*** Begin section ***

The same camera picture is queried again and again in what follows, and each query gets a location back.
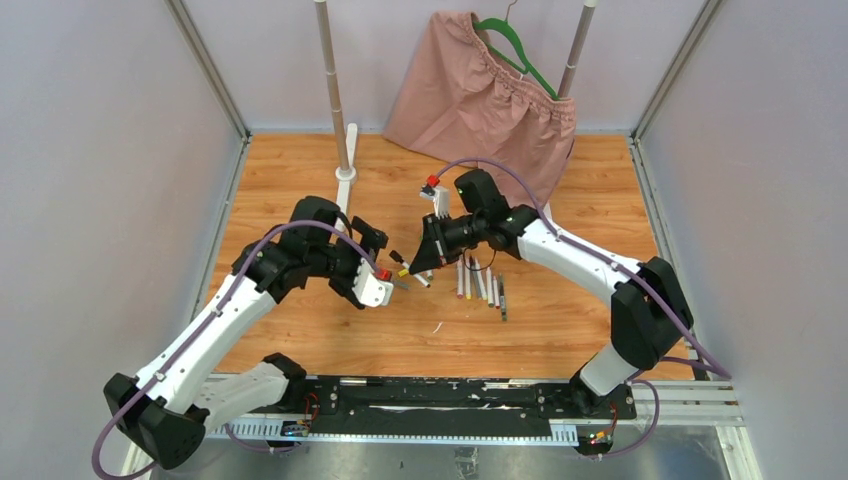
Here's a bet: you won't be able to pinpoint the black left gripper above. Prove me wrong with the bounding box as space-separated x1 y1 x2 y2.
308 217 388 298

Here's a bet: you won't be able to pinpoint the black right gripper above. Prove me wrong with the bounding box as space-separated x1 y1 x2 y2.
411 212 487 275

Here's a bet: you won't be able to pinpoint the purple cap white marker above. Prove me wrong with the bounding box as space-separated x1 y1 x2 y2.
456 260 466 299

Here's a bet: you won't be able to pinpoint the yellow cap white marker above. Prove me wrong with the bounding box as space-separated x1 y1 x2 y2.
462 266 473 300

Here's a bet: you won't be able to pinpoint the red cap white marker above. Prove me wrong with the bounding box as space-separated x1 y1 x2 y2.
490 275 502 309

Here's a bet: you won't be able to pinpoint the grey clear-cap pen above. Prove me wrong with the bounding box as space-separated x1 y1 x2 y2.
497 274 508 322

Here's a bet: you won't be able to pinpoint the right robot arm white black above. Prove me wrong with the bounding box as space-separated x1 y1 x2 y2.
408 168 693 418

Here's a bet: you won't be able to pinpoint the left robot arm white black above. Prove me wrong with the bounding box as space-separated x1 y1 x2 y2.
92 196 394 479

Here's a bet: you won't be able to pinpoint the white garment rack left foot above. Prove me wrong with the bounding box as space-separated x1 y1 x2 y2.
335 122 359 216

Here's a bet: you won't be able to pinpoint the white garment rack foot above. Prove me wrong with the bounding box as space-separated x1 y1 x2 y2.
543 203 555 225
335 122 359 216

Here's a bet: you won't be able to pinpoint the white garment rack right foot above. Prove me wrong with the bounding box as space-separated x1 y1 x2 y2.
543 203 555 225

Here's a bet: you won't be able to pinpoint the pink shorts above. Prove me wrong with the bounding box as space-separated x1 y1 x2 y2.
383 11 577 205

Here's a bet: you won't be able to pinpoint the grey garment rack left pole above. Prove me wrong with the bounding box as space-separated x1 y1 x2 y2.
314 0 346 140

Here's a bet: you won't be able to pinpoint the grey garment rack pole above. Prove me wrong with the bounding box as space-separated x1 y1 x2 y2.
314 0 346 140
558 0 599 97

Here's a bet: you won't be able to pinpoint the green clothes hanger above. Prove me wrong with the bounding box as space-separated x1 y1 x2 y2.
472 1 560 101

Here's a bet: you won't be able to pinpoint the grey garment rack right pole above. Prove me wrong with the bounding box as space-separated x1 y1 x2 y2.
558 0 599 97

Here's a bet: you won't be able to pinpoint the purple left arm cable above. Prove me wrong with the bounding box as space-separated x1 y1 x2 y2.
91 220 392 480

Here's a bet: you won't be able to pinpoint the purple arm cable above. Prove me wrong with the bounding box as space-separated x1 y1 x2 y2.
91 220 392 480
425 157 732 460

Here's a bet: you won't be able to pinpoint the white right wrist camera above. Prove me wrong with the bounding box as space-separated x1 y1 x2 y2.
420 185 450 219

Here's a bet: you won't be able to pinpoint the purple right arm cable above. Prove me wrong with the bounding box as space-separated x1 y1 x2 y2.
425 157 732 460

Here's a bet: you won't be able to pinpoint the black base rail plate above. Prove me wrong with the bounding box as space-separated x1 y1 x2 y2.
260 375 636 440

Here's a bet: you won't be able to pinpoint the aluminium frame left post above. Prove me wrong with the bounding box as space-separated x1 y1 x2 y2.
164 0 251 142

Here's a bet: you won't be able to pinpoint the aluminium frame post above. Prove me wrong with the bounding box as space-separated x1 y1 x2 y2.
164 0 251 142
631 0 725 143

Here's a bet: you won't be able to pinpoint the aluminium frame right post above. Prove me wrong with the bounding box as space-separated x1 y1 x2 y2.
631 0 725 143

*** End section ***

### Goal of the exercise
Each entry is to be given again exactly as it stands, with its pictures removed.

### Answer section
The same camera picture is queried again and again in what follows, and each query gets a location back.
Here's a bet: you won't be able to pinpoint the black left gripper above. Prove me wrong with the bounding box as space-separated x1 y1 x2 y2.
308 217 388 298

Here's a bet: you won't be able to pinpoint the black right gripper above. Prove me wrong with the bounding box as space-separated x1 y1 x2 y2.
411 212 487 275

Here's a bet: you won't be able to pinpoint the purple cap white marker above. Prove me wrong with the bounding box as space-separated x1 y1 x2 y2.
456 260 466 299

Here's a bet: you won't be able to pinpoint the yellow cap white marker above. Prove me wrong with the bounding box as space-separated x1 y1 x2 y2.
462 266 473 300

Here's a bet: you won't be able to pinpoint the red cap white marker above. Prove me wrong with the bounding box as space-separated x1 y1 x2 y2.
490 275 502 309

Here's a bet: you won't be able to pinpoint the grey clear-cap pen above. Prove me wrong with the bounding box as space-separated x1 y1 x2 y2.
497 274 508 322

Here's a bet: you won't be able to pinpoint the right robot arm white black above. Prove me wrong with the bounding box as space-separated x1 y1 x2 y2.
408 168 693 418

Here's a bet: you won't be able to pinpoint the left robot arm white black above. Prove me wrong with the bounding box as space-separated x1 y1 x2 y2.
92 196 394 479

Here's a bet: you won't be able to pinpoint the white garment rack left foot above. Prove me wrong with the bounding box as space-separated x1 y1 x2 y2.
335 122 359 216

Here's a bet: you won't be able to pinpoint the white garment rack foot above. Prove me wrong with the bounding box as space-separated x1 y1 x2 y2.
543 203 555 225
335 122 359 216

Here's a bet: you won't be able to pinpoint the white garment rack right foot above. Prove me wrong with the bounding box as space-separated x1 y1 x2 y2.
543 203 555 225

Here's a bet: you won't be able to pinpoint the pink shorts above. Prove me wrong with the bounding box as space-separated x1 y1 x2 y2.
383 11 577 205

Here's a bet: you won't be able to pinpoint the grey garment rack left pole above. Prove me wrong with the bounding box as space-separated x1 y1 x2 y2.
314 0 346 140

Here's a bet: you won't be able to pinpoint the grey garment rack pole above. Prove me wrong with the bounding box as space-separated x1 y1 x2 y2.
314 0 346 140
558 0 599 97

Here's a bet: you won't be able to pinpoint the green clothes hanger above. Prove me wrong with the bounding box as space-separated x1 y1 x2 y2.
472 1 560 101

Here's a bet: you won't be able to pinpoint the grey garment rack right pole above. Prove me wrong with the bounding box as space-separated x1 y1 x2 y2.
558 0 599 97

Here's a bet: you won't be able to pinpoint the purple left arm cable above. Prove me wrong with the bounding box as space-separated x1 y1 x2 y2.
91 220 392 480

Here's a bet: you won't be able to pinpoint the purple arm cable above. Prove me wrong with the bounding box as space-separated x1 y1 x2 y2.
91 220 392 480
425 157 732 460

Here's a bet: you won't be able to pinpoint the white right wrist camera above. Prove me wrong with the bounding box as space-separated x1 y1 x2 y2.
420 185 450 219

Here's a bet: you won't be able to pinpoint the purple right arm cable above. Prove me wrong with the bounding box as space-separated x1 y1 x2 y2.
425 157 732 460

Here's a bet: you won't be able to pinpoint the black base rail plate above. Prove me wrong with the bounding box as space-separated x1 y1 x2 y2.
260 375 636 440

Here's a bet: you won't be able to pinpoint the aluminium frame left post above. Prove me wrong with the bounding box as space-separated x1 y1 x2 y2.
164 0 251 142

Here's a bet: you won't be able to pinpoint the aluminium frame post above. Prove me wrong with the bounding box as space-separated x1 y1 x2 y2.
164 0 251 142
631 0 725 143

Here's a bet: you won't be able to pinpoint the aluminium frame right post above. Prove me wrong with the bounding box as space-separated x1 y1 x2 y2.
631 0 725 143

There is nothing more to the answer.